FPGAs can implement any digital circuit which fits, with some caveats. So yes,
VHDL is commonly used to describe designs for FPGAs. I'm not sure what you
mean by '[that] kind of compilation', though, as you never specify what kind
of compilation you mean.

Implementing a circuit on an FPGA involves many of the same, or similar, steps
and processes as implementing it on an ASIC (and obviously, does not involve
all the physical design stuff). If that's what you're asking.

> That language paradigm is close to modern dataflow oriented programming
> languages. It should be theoretically possible to compile an application
> program written in that style and have the logical circuits in the FPGA be a
> direct mapping of the business logic in the application.
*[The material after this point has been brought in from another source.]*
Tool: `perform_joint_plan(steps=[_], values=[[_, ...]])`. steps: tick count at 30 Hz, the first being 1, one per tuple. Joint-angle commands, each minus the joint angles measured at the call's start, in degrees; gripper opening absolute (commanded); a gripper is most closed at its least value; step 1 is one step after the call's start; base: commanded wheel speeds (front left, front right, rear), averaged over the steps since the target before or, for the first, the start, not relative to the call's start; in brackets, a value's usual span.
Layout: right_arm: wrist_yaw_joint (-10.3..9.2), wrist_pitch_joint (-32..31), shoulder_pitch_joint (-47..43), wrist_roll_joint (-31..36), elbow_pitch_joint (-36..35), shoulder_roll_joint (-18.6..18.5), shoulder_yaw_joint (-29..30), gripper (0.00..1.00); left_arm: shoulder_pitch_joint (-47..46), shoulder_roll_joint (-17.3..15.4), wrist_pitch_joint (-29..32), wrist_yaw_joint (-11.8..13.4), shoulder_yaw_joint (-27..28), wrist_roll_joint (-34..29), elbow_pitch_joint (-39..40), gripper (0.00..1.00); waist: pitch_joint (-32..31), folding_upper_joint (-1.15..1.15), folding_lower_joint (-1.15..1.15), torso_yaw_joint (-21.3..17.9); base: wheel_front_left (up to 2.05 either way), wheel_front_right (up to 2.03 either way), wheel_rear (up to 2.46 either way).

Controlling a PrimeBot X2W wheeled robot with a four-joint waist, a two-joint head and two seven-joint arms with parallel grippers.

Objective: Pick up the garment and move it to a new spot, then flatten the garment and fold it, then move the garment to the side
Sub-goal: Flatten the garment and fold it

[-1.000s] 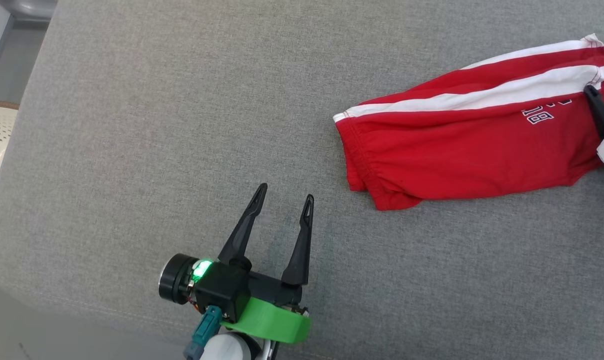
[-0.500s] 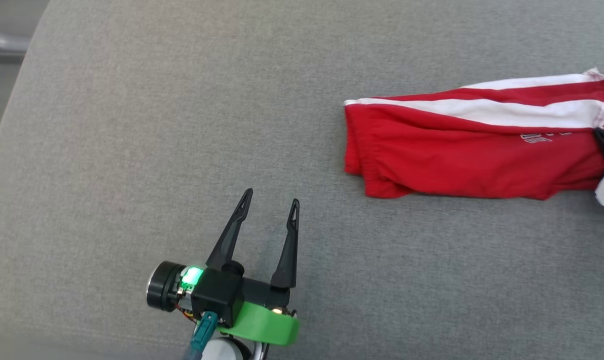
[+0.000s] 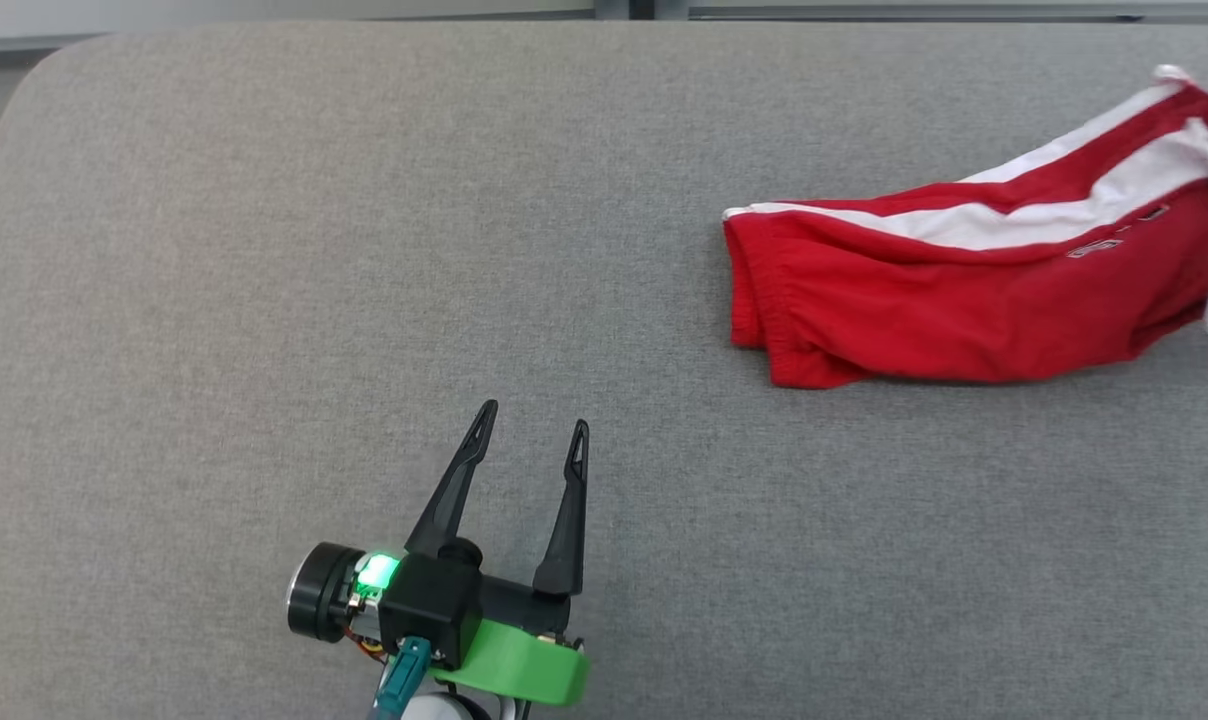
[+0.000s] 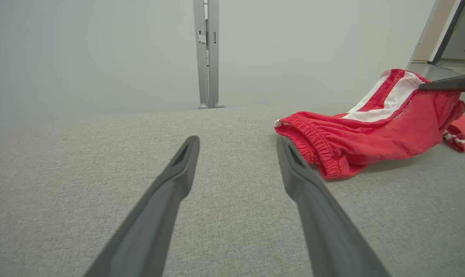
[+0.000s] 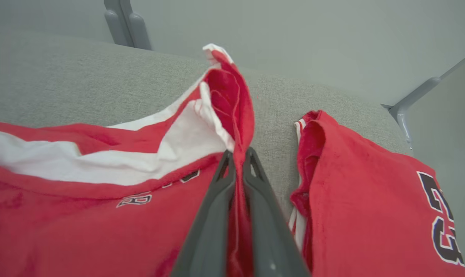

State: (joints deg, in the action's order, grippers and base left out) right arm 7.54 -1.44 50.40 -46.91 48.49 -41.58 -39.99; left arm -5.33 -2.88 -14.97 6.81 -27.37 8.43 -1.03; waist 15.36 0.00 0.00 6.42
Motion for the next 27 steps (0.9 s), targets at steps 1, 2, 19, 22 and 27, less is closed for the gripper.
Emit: perform_joint_plan(steps=[1, 2, 19, 22, 27], values=[[-0.12, -1.1, 1.0, 1.0, -0.6, 1.6, 0.0, 0.00, 0.8, 0.0, -0.3, -0.1, 0.2, -0.2, -0.2, 1.00, -1.4, 0.00, 0.00, -1.1, 0.00, 0.00, 0.00], [-0.12, -1.9, 1.4, 1.1, -1.2, 2.6, 0.5, 0.00, 0.8, 0.0, -0.3, -0.2, 0.0, -0.2, -0.3, 1.00, -1.8, 0.00, 0.00, -1.1, 0.00, 0.00, 0.00], [-0.11, -9.0, -5.7, 11.9, -14.3, 19.5, 12.7, 0.00, 0.9, 0.0, -0.3, 0.4, -1.0, 0.7, -0.2, 1.00, -2.5, 0.00, 0.00, 2.3, 0.00, 0.00, 0.00], [-0.11, -10.7, -8.5, 14.7, -17.9, 22.5, 15.6, 0.00, 0.6, 0.0, -0.3, 0.7, -1.2, 0.8, -0.2, 1.00, -2.1, 0.00, 0.00, 2.8, 0.00, 0.00, 0.00], [-0.10, -13.8, -13.3, 18.5, -23.3, 27.5, 19.0, 0.00, 0.0, 0.0, -0.3, 0.7, -1.5, 0.8, -0.4, 1.00, -1.4, 0.00, 0.00, 3.5, 0.00, 0.00, 0.00]])
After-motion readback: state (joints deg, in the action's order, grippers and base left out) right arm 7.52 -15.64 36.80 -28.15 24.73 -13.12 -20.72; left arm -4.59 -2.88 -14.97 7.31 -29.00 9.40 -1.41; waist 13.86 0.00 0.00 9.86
Sure, of course it's theoretically possible; there's nothing you can do in
digital logic you cannot do on a UTM (space/memory constraints aside), and
vice-versa. This field is known as "High-Level Synthesis", and it's been
around for decades. It's only now becoming sort-of widely used for real-world
stuff.

But it's nothing like "directly translating" to logic for the FPGA ;). It's
probably easier for most programmers to design in such a language vs. an HDL,
but AFAIK that's not even close to the biggest challenge with doing HLS. I
think timing and resource allocation are much bigger problems (but I'm not
very informed about HLS!).

Look through the HLS literature if you're interested in what's involved--I'm
not an expert by any means. Also, if you're interested in alternative
programming languages for hardware design, check out BlueSpec and Chisel.

------
jonaldomo
I think FPGAs are an untapped technology. I would love a book by Manning or
Pragmatic called "FPGAs in Action" or "101 FPGA Projects". I have no idea what
to do with it besides try to make a bitcoin miner.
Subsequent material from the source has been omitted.